Nothing but the lines below from the one that contains "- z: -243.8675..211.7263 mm" through the one that contains "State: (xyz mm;" should be retyped, exactly and including both ends. Do not include pictures.
++++++++++
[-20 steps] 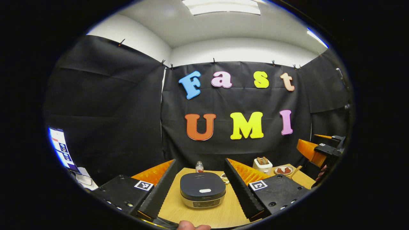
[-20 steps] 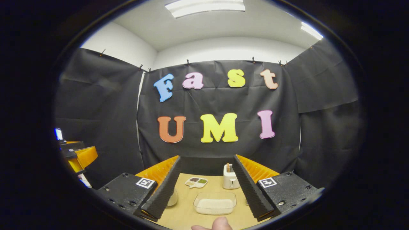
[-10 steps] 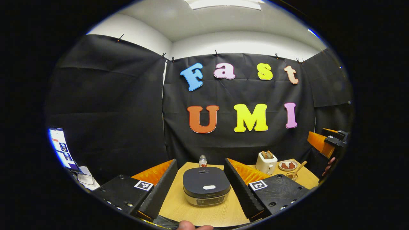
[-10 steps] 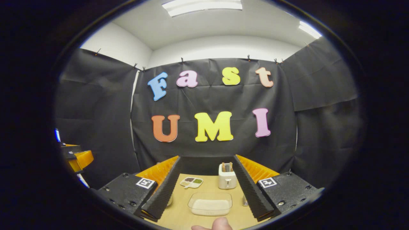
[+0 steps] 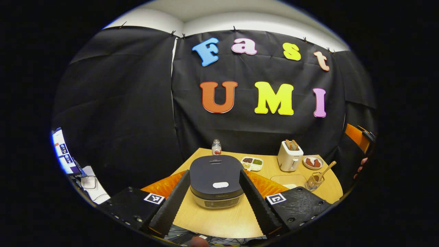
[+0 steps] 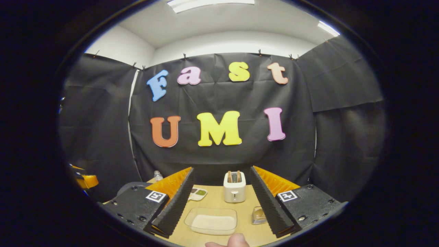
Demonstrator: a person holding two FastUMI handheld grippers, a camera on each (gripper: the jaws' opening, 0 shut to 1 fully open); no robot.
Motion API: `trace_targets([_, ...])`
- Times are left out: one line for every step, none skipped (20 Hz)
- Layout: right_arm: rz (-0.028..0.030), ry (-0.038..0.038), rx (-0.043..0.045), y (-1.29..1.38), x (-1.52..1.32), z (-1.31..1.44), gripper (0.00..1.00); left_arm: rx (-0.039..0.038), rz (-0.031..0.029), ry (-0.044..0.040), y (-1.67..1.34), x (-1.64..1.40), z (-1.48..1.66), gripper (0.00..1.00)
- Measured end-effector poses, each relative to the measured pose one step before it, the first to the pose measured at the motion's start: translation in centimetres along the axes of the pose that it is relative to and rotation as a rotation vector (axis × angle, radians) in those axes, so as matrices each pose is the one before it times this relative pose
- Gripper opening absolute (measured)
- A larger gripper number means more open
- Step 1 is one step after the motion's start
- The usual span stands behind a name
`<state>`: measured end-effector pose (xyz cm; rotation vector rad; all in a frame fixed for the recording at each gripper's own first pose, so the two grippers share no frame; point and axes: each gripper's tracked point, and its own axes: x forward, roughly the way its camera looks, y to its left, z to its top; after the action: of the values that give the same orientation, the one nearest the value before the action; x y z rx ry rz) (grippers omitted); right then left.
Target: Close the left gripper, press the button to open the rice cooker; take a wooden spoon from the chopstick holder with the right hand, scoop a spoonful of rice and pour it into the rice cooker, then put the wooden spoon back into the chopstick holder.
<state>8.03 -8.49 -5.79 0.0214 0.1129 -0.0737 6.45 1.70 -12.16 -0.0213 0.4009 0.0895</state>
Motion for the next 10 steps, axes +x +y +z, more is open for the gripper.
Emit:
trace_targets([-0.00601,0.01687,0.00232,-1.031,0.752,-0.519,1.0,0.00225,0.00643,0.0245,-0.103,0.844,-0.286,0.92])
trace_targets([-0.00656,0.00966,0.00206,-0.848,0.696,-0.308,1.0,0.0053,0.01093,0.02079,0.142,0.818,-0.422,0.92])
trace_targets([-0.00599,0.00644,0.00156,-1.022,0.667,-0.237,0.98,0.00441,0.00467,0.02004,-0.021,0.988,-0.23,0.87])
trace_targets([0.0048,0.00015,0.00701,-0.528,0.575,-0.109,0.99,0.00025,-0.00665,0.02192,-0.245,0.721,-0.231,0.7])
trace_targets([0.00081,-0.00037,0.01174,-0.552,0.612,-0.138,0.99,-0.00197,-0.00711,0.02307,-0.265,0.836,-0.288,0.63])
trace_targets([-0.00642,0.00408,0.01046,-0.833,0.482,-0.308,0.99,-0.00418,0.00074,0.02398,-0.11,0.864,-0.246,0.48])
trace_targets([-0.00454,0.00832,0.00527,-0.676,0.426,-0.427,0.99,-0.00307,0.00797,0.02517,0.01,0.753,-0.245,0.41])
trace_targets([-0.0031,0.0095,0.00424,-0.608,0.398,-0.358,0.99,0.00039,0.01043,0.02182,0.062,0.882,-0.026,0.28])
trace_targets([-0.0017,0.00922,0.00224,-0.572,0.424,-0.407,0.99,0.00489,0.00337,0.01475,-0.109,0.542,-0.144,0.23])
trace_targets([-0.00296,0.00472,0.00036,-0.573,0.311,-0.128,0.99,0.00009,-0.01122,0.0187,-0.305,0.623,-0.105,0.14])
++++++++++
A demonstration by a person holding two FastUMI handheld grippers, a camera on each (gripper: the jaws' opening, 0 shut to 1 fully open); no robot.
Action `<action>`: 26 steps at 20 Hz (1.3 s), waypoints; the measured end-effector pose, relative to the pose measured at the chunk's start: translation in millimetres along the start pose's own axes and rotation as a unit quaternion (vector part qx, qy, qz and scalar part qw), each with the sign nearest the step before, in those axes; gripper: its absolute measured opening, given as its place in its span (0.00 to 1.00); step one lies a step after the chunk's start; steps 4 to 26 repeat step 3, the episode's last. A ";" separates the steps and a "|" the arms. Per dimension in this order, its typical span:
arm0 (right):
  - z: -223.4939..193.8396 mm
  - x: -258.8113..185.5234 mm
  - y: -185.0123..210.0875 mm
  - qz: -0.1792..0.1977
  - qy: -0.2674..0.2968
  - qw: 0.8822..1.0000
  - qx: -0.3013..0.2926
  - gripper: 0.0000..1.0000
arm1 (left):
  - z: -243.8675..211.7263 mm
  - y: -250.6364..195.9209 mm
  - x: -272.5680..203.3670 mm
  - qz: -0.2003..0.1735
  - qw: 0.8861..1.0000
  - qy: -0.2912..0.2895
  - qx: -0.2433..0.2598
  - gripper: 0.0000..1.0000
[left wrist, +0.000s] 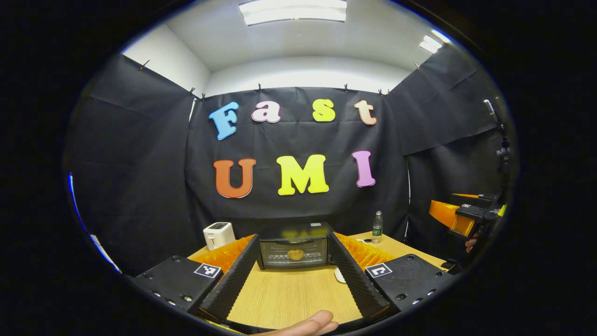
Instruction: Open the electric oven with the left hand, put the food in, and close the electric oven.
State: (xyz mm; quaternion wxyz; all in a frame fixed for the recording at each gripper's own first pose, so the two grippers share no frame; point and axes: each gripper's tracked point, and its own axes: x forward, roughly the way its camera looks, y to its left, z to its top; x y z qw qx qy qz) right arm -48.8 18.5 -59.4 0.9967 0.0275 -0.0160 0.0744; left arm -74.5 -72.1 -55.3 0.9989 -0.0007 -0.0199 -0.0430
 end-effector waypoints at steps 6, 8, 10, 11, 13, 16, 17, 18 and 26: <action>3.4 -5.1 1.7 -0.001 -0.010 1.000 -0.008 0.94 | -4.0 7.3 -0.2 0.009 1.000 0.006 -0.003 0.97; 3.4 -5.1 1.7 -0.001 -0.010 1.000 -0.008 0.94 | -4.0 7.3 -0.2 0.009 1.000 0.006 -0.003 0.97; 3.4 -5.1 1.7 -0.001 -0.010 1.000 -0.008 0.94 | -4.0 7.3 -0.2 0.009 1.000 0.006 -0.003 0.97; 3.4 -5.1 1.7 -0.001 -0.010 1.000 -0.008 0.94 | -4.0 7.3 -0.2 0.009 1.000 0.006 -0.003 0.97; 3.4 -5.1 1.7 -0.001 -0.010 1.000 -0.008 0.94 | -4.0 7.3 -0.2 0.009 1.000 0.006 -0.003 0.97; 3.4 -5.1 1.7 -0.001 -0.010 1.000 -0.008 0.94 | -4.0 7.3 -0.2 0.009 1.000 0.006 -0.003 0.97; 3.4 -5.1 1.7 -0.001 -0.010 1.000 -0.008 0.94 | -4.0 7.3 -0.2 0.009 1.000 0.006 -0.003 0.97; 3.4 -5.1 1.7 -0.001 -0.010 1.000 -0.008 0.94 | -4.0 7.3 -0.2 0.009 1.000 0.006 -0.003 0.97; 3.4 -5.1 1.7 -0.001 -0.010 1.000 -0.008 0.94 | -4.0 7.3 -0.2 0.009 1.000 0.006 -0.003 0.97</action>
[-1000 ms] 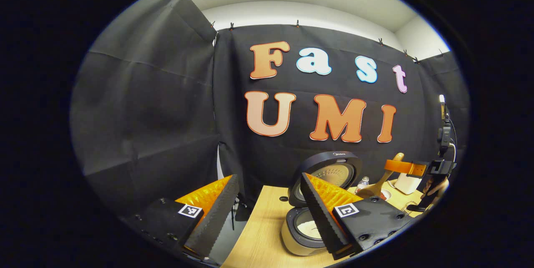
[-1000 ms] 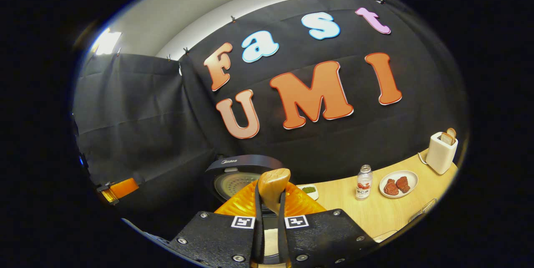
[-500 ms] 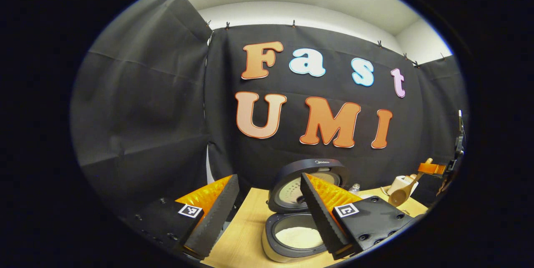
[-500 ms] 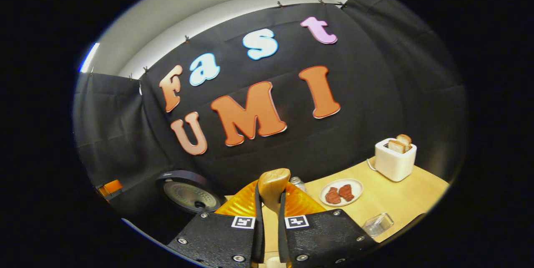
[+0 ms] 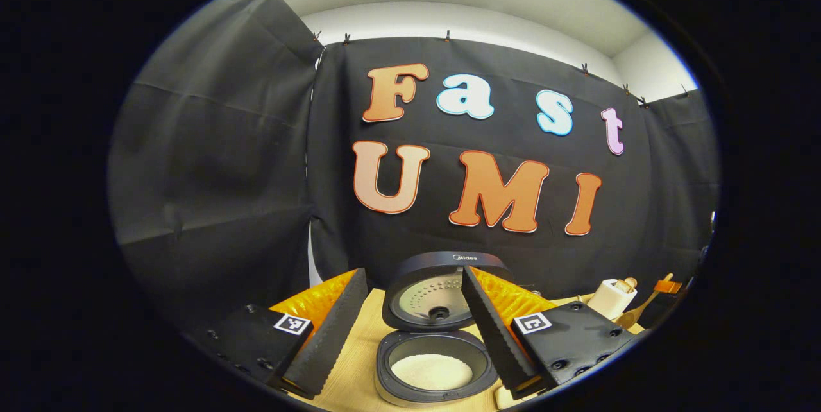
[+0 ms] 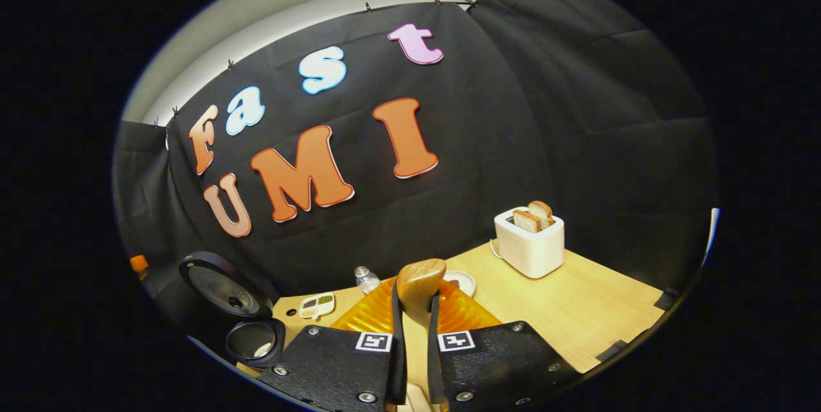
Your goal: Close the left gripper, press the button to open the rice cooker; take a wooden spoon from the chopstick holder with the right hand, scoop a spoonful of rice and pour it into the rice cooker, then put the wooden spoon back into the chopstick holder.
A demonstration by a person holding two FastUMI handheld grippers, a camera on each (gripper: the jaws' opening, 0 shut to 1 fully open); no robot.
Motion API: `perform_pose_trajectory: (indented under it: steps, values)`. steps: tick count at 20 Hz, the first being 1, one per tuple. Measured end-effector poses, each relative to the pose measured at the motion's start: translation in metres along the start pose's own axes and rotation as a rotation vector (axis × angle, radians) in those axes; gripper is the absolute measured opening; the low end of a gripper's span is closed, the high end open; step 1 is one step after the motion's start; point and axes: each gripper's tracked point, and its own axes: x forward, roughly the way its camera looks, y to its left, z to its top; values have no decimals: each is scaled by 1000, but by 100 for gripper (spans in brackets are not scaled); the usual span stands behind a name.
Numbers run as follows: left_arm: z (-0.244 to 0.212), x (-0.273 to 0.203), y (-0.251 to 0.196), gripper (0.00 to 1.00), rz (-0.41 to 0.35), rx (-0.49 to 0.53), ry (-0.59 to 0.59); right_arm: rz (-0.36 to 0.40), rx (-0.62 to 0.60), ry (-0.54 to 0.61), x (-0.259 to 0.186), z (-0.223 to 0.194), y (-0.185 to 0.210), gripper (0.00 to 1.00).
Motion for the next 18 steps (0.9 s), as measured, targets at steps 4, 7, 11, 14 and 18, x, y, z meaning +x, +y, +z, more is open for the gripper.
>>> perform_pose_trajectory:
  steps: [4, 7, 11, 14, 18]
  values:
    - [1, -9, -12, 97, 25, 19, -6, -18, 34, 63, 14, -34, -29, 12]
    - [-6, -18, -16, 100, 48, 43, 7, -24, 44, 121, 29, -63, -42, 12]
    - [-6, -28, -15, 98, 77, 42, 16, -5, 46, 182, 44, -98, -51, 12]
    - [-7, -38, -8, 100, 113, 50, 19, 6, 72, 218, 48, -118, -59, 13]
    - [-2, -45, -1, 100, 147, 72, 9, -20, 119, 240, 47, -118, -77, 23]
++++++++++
▶ [Solved problem]:
  - z: -243.8675..211.7263 mm
  - y: -250.6364..195.9209 mm
  - x: -272.5680..203.3670 mm
  - qz: -0.2003..0.1735
  - qw: 0.8861..1.0000
  - qy: -0.2912..0.2895
  - qx: -0.2433..0.2598
  - gripper: 0.0000..1.0000
[left wrist, +0.000s] 
Instruction: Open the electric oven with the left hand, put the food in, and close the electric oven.
State: (xyz mm; quaternion wxyz; all in a frame fixed for the recording at each gripper's own first pose, so the two grippers share no frame; point and axes: each gripper's tracked point, and its own axes: x forward, roughly the way its camera looks, y to its left, z to its top; x y z qw qx qy qz) right arm -48.8 18.5 -59.4 0.9967 0.0275 -0.0160 0.0744; left arm -74.5 -72.1 -55.3 0.9989 -0.0007 -0.0199 -0.0430

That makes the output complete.